Not giving up. Really, I think that’s it. I didn't give up. I just kept going, and I kept pushing. I just tried to be myself, be as loud as possible and be on stage, and I wouldn't let anything get in my way, to a fault. Definitely had relationship issues because of that obsession. But I think now, reflecting, that is the single thing that I'm proud of.
What advice would you give to younger trans people?
If you're in a city, or an environment, or state which is not respecting you for who you are, you need to move. You need to get somewhere safe. You need to be yourself.
If you're trans yourself and you're struggling to come out at any age, you need to just do it. Get to a safe place. Get to safe people. But be yourself, because your life is not going to get better if you try not to, if you try to hide it. That's not who we are.
And then getting older — there’s a whole thing coming up. Elder care for LGBTQ people is pretty horrible. People are having to go back in the closet. People are not being able to stay together in their relationship. People who are trans are being forced to detransition. It’s horrific. And nobody's talking about that, because few people talk about elders things. It’s a voiceless group of people, and advocacy is next to nothing.
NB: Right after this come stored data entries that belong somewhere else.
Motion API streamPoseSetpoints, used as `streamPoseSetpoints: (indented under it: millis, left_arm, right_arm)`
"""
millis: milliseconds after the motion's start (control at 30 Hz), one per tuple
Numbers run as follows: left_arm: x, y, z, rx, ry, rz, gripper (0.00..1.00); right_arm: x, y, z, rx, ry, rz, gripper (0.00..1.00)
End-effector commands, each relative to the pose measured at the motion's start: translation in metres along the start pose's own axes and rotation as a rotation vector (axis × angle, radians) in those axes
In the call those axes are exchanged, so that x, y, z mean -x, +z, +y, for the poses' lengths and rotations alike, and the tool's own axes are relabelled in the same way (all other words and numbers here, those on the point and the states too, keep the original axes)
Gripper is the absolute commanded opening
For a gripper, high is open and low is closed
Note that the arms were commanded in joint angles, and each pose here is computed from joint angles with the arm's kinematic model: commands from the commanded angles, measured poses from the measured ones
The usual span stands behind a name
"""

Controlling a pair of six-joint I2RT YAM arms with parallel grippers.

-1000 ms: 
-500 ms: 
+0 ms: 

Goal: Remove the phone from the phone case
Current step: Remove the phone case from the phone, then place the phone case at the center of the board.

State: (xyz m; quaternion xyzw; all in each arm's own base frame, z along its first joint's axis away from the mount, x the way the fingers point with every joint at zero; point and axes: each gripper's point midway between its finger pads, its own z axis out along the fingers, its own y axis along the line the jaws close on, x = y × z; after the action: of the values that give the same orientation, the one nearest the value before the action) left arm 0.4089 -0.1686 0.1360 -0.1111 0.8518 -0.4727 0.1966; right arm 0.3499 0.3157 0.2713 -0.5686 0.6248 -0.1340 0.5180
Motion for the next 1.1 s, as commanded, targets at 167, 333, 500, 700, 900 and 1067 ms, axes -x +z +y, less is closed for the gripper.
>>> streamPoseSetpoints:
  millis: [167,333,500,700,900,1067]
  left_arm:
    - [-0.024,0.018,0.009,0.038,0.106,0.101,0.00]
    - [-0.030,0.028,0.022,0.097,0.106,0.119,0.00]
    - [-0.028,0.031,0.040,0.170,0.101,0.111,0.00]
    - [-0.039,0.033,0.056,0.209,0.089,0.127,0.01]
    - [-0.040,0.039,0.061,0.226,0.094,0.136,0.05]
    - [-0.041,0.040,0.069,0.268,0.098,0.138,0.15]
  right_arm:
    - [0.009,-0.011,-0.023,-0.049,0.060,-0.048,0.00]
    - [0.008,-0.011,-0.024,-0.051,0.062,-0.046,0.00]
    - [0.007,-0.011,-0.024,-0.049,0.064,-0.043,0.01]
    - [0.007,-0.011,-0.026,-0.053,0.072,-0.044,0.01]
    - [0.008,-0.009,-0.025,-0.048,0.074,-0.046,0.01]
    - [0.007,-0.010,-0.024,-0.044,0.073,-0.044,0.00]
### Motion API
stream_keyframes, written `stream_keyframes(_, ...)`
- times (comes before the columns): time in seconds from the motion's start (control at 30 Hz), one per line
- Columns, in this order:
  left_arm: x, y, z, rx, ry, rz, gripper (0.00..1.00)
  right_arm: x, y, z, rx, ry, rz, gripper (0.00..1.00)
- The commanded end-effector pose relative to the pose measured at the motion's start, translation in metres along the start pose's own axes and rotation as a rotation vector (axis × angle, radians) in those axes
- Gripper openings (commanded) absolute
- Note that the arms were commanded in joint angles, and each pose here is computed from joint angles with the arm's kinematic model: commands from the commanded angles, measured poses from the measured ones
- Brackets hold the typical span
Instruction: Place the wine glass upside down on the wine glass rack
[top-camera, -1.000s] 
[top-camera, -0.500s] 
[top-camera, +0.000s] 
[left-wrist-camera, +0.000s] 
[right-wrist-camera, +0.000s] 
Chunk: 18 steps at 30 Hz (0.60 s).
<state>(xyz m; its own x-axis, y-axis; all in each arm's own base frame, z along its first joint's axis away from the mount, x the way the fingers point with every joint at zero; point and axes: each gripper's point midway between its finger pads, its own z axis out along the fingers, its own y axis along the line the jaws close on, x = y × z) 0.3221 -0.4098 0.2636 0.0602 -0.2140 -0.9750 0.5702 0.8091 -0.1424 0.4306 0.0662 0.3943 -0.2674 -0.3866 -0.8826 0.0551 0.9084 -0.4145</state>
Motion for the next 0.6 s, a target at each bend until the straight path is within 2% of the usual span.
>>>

And I'm looking at the bottom end of that coming up, and I’m worried. I'm very worried about everything. I'm worried about our politics. I'm worried about our country. Makes me very upset and emotional. The only thing we can do is be loud. Be out there. Not give up.
Is there anything else you’d like to talk about?
I went to a performance a friend of mine, Walken, put on at the Southern Theater. One of the things that they've been talking about — because they're going to seminary, as a trans person, trans masculine — that trans can be seen as a calling, and that is echoing that sense of importance, advantage, the insights that are unique to living a life of in betweenness.
Those things are valuable, and they're spiritual. And I think those are the positive things that we as trans people need to remember when things get hard. There's a reason why we are who we are. And that reason will be how we live our lives.